TASK ITEM =>
Reproduce exactly, from the data that follows, the line with "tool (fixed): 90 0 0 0", the line with "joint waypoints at", and every line that lies between them.

MATERIAL PROVIDED =>

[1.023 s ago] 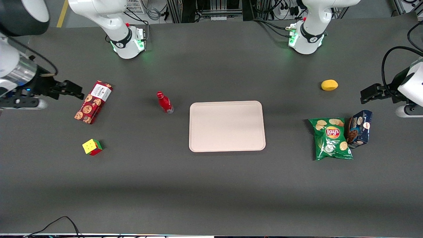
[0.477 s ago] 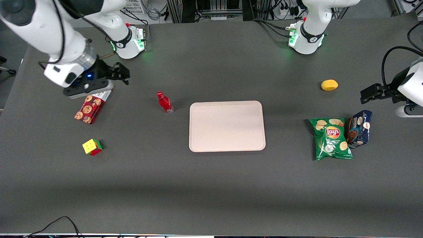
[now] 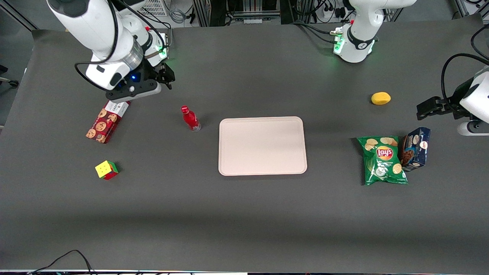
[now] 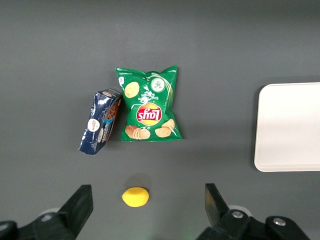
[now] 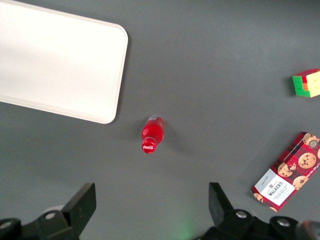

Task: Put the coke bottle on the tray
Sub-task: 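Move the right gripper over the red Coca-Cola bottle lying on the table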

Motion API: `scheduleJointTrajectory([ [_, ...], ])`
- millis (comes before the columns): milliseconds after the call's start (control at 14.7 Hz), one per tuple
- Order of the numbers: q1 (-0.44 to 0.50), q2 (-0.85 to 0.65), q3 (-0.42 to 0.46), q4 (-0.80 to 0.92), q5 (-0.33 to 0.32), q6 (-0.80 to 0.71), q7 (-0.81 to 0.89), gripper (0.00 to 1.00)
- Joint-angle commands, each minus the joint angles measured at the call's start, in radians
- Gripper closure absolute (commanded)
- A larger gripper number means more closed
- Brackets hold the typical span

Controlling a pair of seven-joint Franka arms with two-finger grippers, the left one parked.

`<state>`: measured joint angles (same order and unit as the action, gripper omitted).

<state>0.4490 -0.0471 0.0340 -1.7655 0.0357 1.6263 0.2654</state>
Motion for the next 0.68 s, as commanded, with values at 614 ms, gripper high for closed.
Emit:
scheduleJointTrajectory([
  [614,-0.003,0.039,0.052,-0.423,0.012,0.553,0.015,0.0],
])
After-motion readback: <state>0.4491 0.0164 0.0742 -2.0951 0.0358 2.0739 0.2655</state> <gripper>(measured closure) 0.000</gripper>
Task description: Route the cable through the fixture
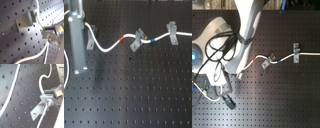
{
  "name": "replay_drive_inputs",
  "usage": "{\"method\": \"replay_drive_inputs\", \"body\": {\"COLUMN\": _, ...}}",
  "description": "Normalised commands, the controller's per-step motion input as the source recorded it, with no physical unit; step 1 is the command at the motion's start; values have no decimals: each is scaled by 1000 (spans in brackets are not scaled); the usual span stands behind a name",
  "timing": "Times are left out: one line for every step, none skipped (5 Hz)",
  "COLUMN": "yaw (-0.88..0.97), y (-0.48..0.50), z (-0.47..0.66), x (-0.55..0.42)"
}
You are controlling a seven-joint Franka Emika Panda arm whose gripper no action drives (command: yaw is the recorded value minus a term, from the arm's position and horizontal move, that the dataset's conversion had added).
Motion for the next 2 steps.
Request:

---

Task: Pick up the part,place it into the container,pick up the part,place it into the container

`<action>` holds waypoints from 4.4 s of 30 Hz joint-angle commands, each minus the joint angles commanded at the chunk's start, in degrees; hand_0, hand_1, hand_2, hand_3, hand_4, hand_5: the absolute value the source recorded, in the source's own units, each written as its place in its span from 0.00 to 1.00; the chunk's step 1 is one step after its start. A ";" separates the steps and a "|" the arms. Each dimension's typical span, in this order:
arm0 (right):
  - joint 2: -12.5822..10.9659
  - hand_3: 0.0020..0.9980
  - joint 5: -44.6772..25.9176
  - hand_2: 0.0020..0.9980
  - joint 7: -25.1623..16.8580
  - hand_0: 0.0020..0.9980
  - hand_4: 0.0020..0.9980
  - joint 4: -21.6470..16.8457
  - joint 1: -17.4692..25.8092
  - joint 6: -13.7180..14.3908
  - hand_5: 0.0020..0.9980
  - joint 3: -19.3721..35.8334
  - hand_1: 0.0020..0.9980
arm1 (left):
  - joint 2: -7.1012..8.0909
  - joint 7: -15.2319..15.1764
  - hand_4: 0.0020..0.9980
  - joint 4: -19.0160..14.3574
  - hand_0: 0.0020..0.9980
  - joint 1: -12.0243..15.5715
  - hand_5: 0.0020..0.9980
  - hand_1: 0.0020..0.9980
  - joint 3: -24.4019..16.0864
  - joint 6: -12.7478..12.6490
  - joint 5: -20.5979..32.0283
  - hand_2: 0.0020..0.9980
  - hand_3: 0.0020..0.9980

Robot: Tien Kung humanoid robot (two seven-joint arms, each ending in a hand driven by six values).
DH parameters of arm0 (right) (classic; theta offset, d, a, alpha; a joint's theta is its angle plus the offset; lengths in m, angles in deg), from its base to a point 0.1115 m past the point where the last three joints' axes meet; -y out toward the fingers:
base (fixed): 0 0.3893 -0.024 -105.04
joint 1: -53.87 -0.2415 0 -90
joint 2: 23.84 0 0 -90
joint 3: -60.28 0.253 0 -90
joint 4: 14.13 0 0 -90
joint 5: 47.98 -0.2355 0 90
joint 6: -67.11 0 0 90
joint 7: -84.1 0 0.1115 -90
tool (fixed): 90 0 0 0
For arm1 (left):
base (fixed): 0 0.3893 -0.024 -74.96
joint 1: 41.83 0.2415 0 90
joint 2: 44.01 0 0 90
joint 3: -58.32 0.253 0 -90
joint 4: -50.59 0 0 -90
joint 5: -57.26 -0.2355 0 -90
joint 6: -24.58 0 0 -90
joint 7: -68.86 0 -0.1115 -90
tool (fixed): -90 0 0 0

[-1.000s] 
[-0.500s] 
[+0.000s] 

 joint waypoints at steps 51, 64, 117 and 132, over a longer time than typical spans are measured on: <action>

TASK SOLUTION =>
tool (fixed): 90 0 0 0
For arm1 (left):
base (fixed): 0 0.3893 -0.024 -74.96
joint 1: 41.83 0.2415 0 90
joint 2: 44.01 0 0 90
joint 3: -58.32 0.253 0 -90
joint 4: -50.59 0 0 -90
joint 5: -57.26 -0.2355 0 -90
joint 6: -24.58 0 0 -90
joint 7: -68.86 0 -0.1115 -90
tool (fixed): -90 0 0 0

[-1.000s] 
[-0.500s] 
[+0.000s] 

 joint waypoints at steps 51, 64, 117 and 132, over a longer time than typical spans are measured on: <action>

No part of the answer remains open.